En quoi ces données sont intéressantes ?

Les traitements du cancer ont constitué en 2017 plus d’un quart des traitements nouvellement approuvés par l’EMA. Les analyses présentées ici montrent qu’entre 2014 et 2016 près des trois quarts des traitements approuvés dans le cancer l’ont été à partir d’essais randomisés et contrôlés, versus 90% des études pivots entre 2009 et 2013. De plus en plus d’essais ont utilisé la survie sans progression comme critère principal d’évaluation. Or, la corrélation entre ce critère de substitution et la survie globale est souvent médiocre. Ces traitements contribuent fortement à l’augmentation des dépenses de santé. Ainsi, il est important que les autorités de santé et les industriels assurent leurs responsabilités à travers des essais cliniques de qualité portant sur une méthodologie robuste et des critères de jugements cliniquement pertinents. 

Méthodologie

Les analyses présentées portent sur les essais cliniques des nouveaux traitements du cancer approuvés par l’EMA entre 2014 et 2016. Les critères évalués ont été les caractéristiques des études elles-mêmes (randomisation, utilisation ou non de comparateurs, critères d’évaluation), les risques de biais, la qualité des données recueillies à travers les dossiers réglementaires et les publications disponibles.

Principaux résultats

Les analyses ont porté sur 32 nouveaux traitements dans le domaine du cancer, approuvés par l’EMA entre 2014 et 2016, sur la base de 54 études pivots.
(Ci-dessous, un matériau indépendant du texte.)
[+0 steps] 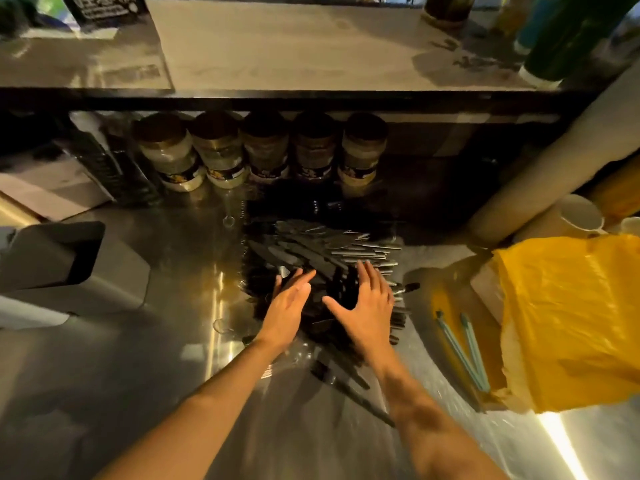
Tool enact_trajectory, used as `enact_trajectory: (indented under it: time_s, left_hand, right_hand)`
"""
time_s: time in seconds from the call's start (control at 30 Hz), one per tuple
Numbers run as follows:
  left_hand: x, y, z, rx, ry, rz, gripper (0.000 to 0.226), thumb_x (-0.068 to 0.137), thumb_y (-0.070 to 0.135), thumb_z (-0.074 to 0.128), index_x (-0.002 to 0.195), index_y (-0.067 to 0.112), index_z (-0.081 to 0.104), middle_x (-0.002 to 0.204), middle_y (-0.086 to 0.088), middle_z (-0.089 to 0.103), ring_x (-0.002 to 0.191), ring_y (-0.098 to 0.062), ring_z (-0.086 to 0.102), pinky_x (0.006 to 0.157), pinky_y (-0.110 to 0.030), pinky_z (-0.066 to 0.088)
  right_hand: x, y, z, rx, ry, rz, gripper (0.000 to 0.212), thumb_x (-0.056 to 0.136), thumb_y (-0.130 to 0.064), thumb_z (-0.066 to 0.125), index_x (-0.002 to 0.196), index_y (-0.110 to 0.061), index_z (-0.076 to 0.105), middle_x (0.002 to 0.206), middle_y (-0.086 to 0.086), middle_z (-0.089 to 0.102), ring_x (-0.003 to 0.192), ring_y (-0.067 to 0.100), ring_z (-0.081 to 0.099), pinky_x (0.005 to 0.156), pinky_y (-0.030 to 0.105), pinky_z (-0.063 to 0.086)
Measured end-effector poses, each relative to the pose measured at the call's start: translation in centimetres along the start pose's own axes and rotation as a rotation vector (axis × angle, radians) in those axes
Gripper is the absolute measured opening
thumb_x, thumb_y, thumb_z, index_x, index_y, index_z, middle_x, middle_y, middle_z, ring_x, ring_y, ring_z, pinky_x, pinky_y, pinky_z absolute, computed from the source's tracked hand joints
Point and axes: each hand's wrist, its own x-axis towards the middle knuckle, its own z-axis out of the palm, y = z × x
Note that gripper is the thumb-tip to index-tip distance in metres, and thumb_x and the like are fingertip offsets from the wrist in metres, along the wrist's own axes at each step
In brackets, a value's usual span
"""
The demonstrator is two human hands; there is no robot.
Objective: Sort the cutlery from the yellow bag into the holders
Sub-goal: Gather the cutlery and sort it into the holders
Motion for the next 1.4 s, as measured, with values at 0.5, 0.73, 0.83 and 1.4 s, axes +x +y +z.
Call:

Sur les 41 études randomisées et contrôlées identifiées, 39 avaient des données disponibles et ont pu être incluses dans les analyses présentées ici. Sur ces 39 essais, 19 (49%) ont été jugés comme à haut risque de biais. Ces biais étaient principalement liés au manque de certaines données ou aux critères d’évaluation. 
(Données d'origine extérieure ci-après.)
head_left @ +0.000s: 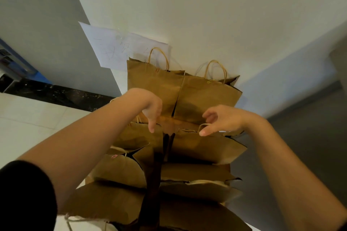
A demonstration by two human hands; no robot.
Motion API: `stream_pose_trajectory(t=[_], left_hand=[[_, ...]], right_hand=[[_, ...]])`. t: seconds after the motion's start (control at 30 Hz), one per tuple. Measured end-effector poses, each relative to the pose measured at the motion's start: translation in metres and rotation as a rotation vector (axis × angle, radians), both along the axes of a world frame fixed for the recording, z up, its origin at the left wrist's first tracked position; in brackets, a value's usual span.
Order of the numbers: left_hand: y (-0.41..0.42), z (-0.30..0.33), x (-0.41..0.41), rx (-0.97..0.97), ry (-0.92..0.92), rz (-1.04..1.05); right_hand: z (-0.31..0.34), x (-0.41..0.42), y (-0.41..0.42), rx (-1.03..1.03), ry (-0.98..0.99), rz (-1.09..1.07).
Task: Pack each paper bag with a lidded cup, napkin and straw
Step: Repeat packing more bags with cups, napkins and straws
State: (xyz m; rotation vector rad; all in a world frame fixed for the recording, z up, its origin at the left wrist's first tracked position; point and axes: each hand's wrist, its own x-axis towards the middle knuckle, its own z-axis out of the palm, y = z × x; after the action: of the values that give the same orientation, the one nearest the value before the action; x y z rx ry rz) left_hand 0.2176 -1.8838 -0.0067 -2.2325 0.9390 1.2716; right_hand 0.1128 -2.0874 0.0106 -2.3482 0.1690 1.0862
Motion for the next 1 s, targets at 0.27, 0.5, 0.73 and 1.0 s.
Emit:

Parmi l’ensemble de ces études, 76% étaient des essais randomisés, contrôlés (n=41), 20% (n=11) n’avaient pas de comparateur (un seul bras) et 4% (n=2) étaient des études comparatives, mais non randomisées. Au final, seuls 7 traitements ont été approuvés par l’EMA par au moins deux essais cliniques contrôlés et randomisés. Le pourcentage de médicaments approuvés sur la base d’études simple bras était respectivement 15 et 11% pour les médicaments des « maladies orphelines » et des autres cas de cancer. Enfin, la proportion de médicaments approuvés sur la base d’étude simple bras a concerné 40 et 7% respectivement des médicament ayant reçu une autorisation temporaire de commercialisation et les autres.

Seules 26% des 39 études randomisées et contrôlées avaient pour critère principal ou secondaire d’évaluation la survie globale. Dans la majorité des cas (54%), le critère principal d’évaluation était la survie sans progression, dans les autres cas, les concepteurs avaient choisi l’évolution de la maladie, la survie sans événement ou des paramètres d’innocuité. Les essais ayant choisi comme critère principal d’évaluation la survie globale étaient moins à risque de biais que ceux ayant choisi un critère de substitution. En effet les risques de biais étaient respectivement de 20% et 55%. Le risque de biais différait également selon que les informations considérées provenaient de la littérature scientifique ou des documents réglementaires de l’EMA.